The bus’ wheels snatched K’s crackling umbrella, then K herself; and just like the diving of a swimmer, a straight, white line drags out below the wheels that rolled like the waves.

“Stop the bus! Stop the bus!”

I felt as though I was hit in the head with a bat, utterly enraged. I stepped forcefully towards the side of the vehicle that had finally stopped. K was lying beneath the bus with the beauty of a rain-beaten bellflower. She was an unfortunate woman.

“Don’t touch her!”

I held the unconscious K in my arms, sobbing aloud.

I carried K on my back to a nearby hospital. K whispered through her tears, “it hurts, it hurts”.

K stayed for two days in the hospital; her family members came in a rush for her, and brought her home in their car. I took the train home, alone.

K’s injury didn’t seem to be too severe. She got better day by day.
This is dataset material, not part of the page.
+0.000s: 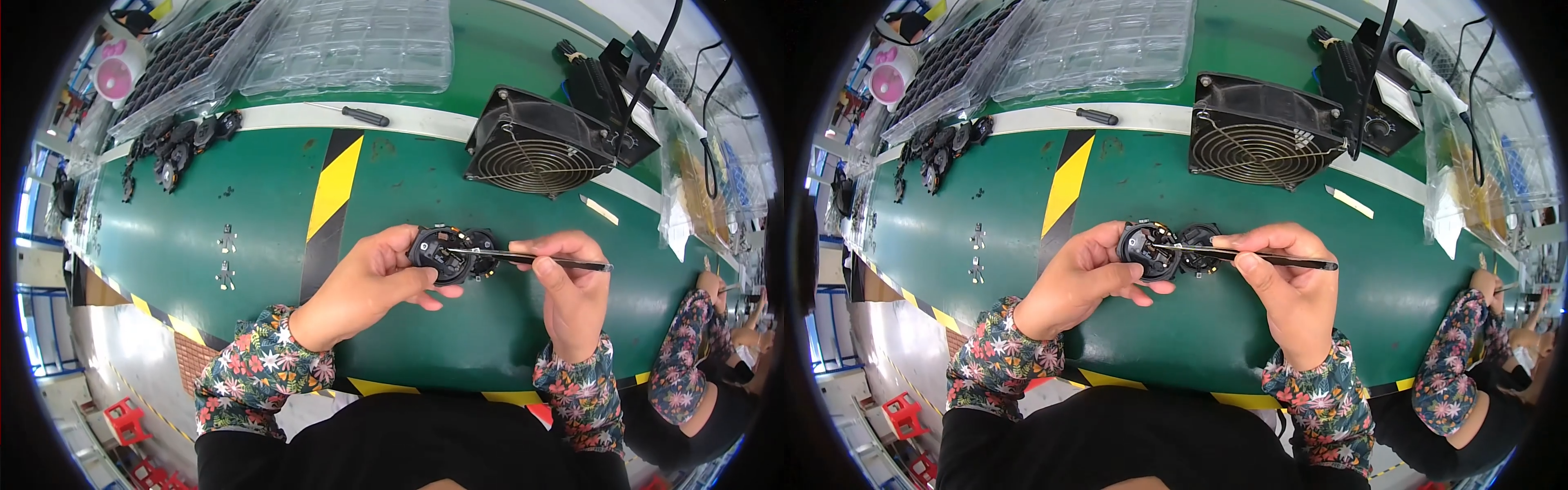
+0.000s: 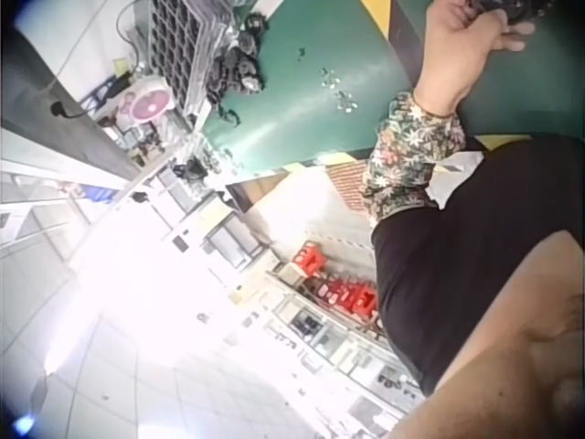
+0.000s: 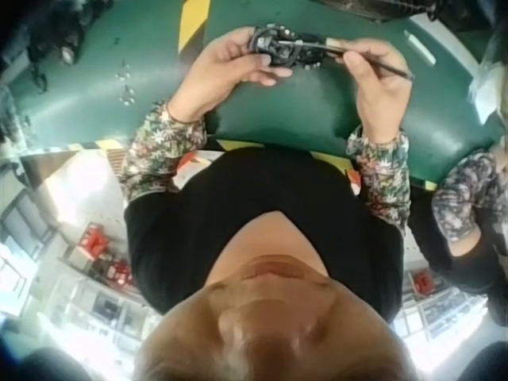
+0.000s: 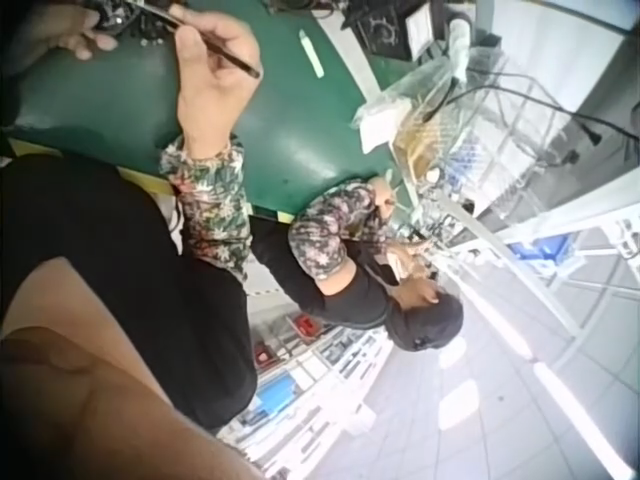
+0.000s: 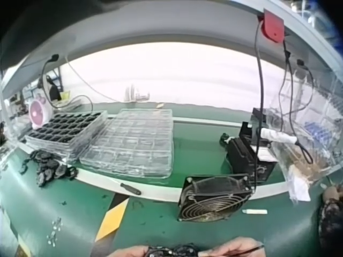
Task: The person assembles small electronic fans by attaching internal PCB boards and screws into plastic housings. The assembly is performed using a screwdriver and tweezers.
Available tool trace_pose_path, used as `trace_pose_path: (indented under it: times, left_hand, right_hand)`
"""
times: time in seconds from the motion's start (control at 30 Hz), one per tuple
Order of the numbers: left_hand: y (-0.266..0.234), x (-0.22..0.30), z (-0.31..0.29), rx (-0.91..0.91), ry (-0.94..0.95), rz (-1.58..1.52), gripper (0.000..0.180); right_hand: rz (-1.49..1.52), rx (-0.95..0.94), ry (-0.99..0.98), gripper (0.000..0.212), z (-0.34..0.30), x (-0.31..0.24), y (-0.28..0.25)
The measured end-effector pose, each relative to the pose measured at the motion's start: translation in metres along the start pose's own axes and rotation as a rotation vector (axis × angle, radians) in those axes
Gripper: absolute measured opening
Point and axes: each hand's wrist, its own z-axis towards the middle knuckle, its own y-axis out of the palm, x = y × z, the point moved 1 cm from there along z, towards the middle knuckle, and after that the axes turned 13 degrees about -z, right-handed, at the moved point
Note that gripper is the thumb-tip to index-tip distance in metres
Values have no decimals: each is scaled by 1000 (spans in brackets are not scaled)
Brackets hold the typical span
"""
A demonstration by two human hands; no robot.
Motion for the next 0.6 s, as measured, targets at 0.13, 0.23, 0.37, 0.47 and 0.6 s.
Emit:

Three days ago, I went to Shimbashi to get some things done, and took a walk around Ginza on my return. Behind the display window of a certain shop, I saw a silver crucifix, but instead of buying it, I purchased a bronze ring from the shelf. That night, in my pocket I only had a bit of money that I’d just gotten from the magazine company. On the bronze ring is a daffodil made from yellow stone. I sent it to K.

In return, K sent me a photograph of her eldest daughter, who is three years old. I got the photograph this morning.